Yusuf Kelestemur1,Muhammed Es1,Cagatay Aldemir1,Ebrar Colak1,Nehir Ergezer1
Middle East Technical University1
Yusuf Kelestemur1,Muhammed Es1,Cagatay Aldemir1,Ebrar Colak1,Nehir Ergezer1
Middle East Technical University1
Two-dimensional colloidal nanoplatelets have become an attractive class of colloidal nanocrystals. With their thickness dependent excitonic properties, they exhibit exciting performance in optoelectronic devices. However, the most widely studied family of colloidal nanoplatelets are based on cadmium chalcogenides, which are considered as toxic materials and their optical properties cover very limited range of the electromagnetic spectrum. To overcome these limitations, we studied the synthesis of zinc chalcogenide based nanoplatelets with two different approaches: cation exchange and direct synthesis. For the cation exchange experiments, we firstly synthesized CdSe/ZnS core/shell NPLs and then performed cation exchange.
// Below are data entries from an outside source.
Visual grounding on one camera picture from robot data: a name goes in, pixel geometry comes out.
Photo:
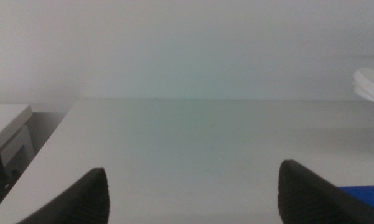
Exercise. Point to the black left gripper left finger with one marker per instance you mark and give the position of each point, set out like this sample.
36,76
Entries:
81,202

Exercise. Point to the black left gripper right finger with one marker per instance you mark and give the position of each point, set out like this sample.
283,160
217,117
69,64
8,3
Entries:
308,199

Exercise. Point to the white shoe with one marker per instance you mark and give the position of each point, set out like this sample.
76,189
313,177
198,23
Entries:
371,85

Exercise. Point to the blue mat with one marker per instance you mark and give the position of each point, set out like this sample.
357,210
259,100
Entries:
367,196

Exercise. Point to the white side cabinet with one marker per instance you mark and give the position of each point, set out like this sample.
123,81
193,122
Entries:
9,130

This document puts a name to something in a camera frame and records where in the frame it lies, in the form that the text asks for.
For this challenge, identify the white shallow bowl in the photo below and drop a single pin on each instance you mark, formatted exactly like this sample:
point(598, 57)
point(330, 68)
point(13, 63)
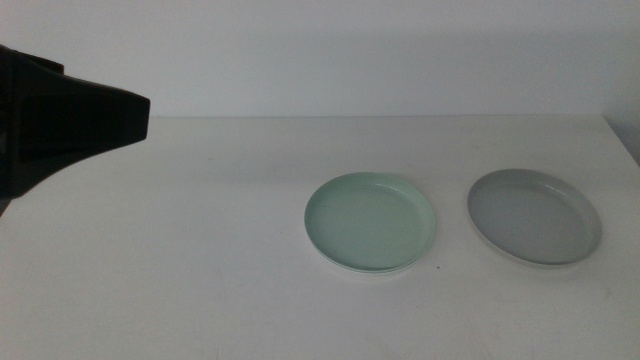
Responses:
point(372, 273)

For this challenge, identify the pale green shallow bowl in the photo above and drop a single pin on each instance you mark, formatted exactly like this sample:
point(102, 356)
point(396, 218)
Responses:
point(370, 222)

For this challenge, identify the grey shallow bowl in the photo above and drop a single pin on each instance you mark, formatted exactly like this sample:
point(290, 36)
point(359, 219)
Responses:
point(534, 217)

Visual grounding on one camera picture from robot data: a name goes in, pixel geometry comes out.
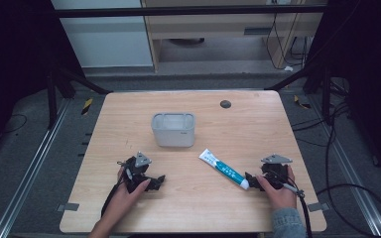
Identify aluminium floor rail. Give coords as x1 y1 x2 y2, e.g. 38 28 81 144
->
307 95 381 238
0 98 71 238

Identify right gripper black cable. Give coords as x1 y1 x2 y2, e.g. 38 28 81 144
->
277 172 314 238

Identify person's left hand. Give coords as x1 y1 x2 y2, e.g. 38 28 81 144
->
106 167 152 220

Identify black horizontal frame bar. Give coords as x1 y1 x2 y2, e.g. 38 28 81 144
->
54 4 327 19

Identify wooden desk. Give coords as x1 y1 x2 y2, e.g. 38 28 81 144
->
141 0 326 72

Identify black metal stand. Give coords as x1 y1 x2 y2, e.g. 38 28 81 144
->
45 62 113 131
263 60 336 126

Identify white plastic container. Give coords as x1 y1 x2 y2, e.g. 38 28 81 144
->
150 112 196 149

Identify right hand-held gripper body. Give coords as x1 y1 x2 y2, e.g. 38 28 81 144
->
260 153 294 191

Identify person's right hand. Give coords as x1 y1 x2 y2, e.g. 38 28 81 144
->
255 165 298 210

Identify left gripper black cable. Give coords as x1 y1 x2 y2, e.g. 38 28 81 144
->
100 160 134 218

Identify yellow black tape strip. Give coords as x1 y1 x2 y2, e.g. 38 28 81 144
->
293 94 312 110
80 97 94 116

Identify black curtain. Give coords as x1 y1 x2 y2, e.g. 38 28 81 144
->
0 0 87 163
306 0 381 186

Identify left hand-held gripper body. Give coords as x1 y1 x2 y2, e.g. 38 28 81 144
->
122 151 153 194

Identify white cabinet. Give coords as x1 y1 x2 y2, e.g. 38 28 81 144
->
51 0 154 69

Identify white and teal toothpaste tube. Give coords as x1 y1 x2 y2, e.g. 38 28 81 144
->
197 148 251 191

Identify black floor cable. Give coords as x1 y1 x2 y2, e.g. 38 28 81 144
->
291 77 381 238

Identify grey tape piece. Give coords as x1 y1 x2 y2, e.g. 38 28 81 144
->
307 201 330 213
56 202 80 213

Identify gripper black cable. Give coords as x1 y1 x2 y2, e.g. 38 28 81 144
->
277 172 314 238
100 160 134 218

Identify black hanging cables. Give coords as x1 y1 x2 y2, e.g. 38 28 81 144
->
265 12 312 71
With this approach, we can achieve core/shell nanoplatelets emitting in the blue spectral region (450 – 480 nm) by preserving their narrower emission linewidth (< 30 nm). In the second approach, we tried direct synthesis of zinc chalcogenide based nanoplatelets. We demonstrated that it is also possible to synthesize ZnSe nanoplatelets having zinc-blende crystal structure with direct synthesis approach. With our optimized synthesis conditions, we synthesized two different population of ZnSe nanoplatelets having absorption peaks at 347 and 369 nm.